FIG. 1 is a schematic view showing a specific example of an apparatus used in the method of the present invention.

2 is a drawing based on SEM showing a state of vanadium oxide-zinc oxide powder containing nitrogen of Example 1. FIG.

FIG. 3 is an SEM-based drawing showing a state of vanadium oxide-zinc oxide powder obtained by further enlarging FIG. 2.

FIG. 4 is a graph showing light absorption characteristics of each example and each comparative example.

FIG. 5 is a graph showing photocatalytic properties of each example and each comparative example.

[Explanation of symbols]

1: Solution storage container 2: Helista pump 3: Nebulizer 4: Aspirator 5: Carrier gas supply device 6: High temperature heating element 7: Reaction tube 8: Glass filter 9: Flexible heater 10: Trap 11: Temperature controller

─────────────────────────────────────────────────── ─── Continuation of front page (51) Int.Cl. ⁷ Identification code FI theme code (reference) B01J 27/24 C01B 21/06 A 35/08 C01G 31/00 C01B 21/06 41/00 A C01G 31 / 00 B01D 53/36 J 41/00 ZABG F term (reference) 4D048 AA11 AA19 AB03 BA08Y BA16X BA23X BA24Y BA27X BA35Y BA36Y BA37Y BA38Y BA41X BA46X BB01 BC01 BC05BC35BC54BC54ABB4A35AB35A35AB48B35A35AB08B35A35A4 BC55A BC56A BC60A BC60B BC66A BC67A BC68A BD06A BD06B BE17C CA01 CA10 CA11 CA19 DA05 EA04Y EC27 FA01 FB34 FB80 FC02 FC07 FC08

Claims (9)

[Claims] 1. A nitrogen-containing compound having a general formula: MO _X —ZnO obtained by a spray pyrolysis method and having a visible light response.
An MO _X -ZnO-based photocatalyst comprising an oxide of a metal other than zinc and zinc oxide ZnO. In the formula, M represents an element or metal other than zinc. x is the atomic mole ratio of metal and oxygen. 2. An oxide of a metal other than zinc is one or more elements or metals selected from the group consisting of tungsten, vanadium, cobalt, niobium, iron, copper, tantalum, zirconium, and nickel.

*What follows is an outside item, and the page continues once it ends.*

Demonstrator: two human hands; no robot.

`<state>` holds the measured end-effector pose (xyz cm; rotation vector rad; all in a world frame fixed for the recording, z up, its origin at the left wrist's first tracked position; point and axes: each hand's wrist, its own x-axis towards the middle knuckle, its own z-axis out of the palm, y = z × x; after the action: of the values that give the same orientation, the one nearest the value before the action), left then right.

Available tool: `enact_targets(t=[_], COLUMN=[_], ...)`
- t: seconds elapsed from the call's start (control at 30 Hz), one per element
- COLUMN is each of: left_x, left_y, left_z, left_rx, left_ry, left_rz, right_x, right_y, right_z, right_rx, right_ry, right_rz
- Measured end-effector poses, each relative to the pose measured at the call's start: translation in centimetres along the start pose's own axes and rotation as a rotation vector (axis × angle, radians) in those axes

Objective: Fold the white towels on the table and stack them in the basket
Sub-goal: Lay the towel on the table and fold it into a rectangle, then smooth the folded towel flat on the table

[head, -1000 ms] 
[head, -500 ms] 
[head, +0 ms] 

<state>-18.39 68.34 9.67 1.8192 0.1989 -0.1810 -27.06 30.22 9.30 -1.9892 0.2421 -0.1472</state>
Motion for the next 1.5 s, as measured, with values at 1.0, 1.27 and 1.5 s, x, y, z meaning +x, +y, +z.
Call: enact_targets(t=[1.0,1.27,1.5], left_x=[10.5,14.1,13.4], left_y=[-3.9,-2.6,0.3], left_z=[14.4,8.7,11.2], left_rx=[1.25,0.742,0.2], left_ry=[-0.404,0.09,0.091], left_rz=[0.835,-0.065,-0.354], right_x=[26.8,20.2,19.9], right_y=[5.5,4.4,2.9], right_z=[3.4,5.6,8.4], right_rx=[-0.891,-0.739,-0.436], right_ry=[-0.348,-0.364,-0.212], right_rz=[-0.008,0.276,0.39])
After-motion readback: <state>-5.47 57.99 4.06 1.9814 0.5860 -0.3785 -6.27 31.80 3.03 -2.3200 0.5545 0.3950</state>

The MO _X -ZnO-based photocatalyst according to claim 1, which is an oxide. 3. The oxide of a metal other than zinc is 0.01
3. 20 wt% is contained.
The MO _X -ZnO-based photocatalyst described. 4. The MO _X -ZnO-based photocatalyst according to claim 1, wherein the absorbance at a wavelength of 400 nm to 600 nm is 20 to 60%. 5. An aqueous solution of an ammonium zinc complex, wherein an ammonium salt or ammonium complex of one or more metals selected from the group consisting of tungsten, vanadium, cobalt, niobium, iron, copper, tantalum, zirconium and nickel. Alternatively, nitrate is added, and the mixed solution is sprayed with a nebulizer to form fine droplets of 0.1 μm to 50 μm in a mist form, which is transported to a high temperature reactor by a carrier gas, and the ammonia zinc complex in the liquid is generated. And an ammonium salt, an ammonium complex, or a nitrate of the above-mentioned one or more kinds of metals, which contains nitrogen and has a general formula:
To generate more becomes photocatalytic oxide of a metal represented by MO _X and zinc oxide ZnO, and recovering MO _X
-A method for producing a ZnO-based photocatalyst. In the formula, M represents a metal other than zinc. 6. The nitrogen content is controlled by adjusting the ammonia concentration in the spray solution, the type and concentration of the MO _X starting compound, the thermal decomposition reaction temperature in the high temperature reactor, or the type of carrier gas. The method for producing a MO _X —ZnO-based photocatalyst according to claim 5, characterized in that 7. Nitrogen content from 10 ppm to 2000
Manufacturing method of MO _X -ZnO-based photocatalyst according to claim 6, wherein is adjusted to a range of 0 ppm. 8. A MO _X -ZnO-based photocatalyst for decomposing harmful chemical substances, which comprises using the photocatalyst according to any one of claims 1 to 4 for decomposing harmful chemical substances. 9. A harmful chemical substance such as aldehyde, chlorobenzene, chlorophenol, and dioxins is irradiated with ultraviolet rays or visible light in the presence of the photocatalyst according to any one of claims 1 to 4, and these harmful substances are irradiated. A method for decomposing toxic substances, characterized by decomposing.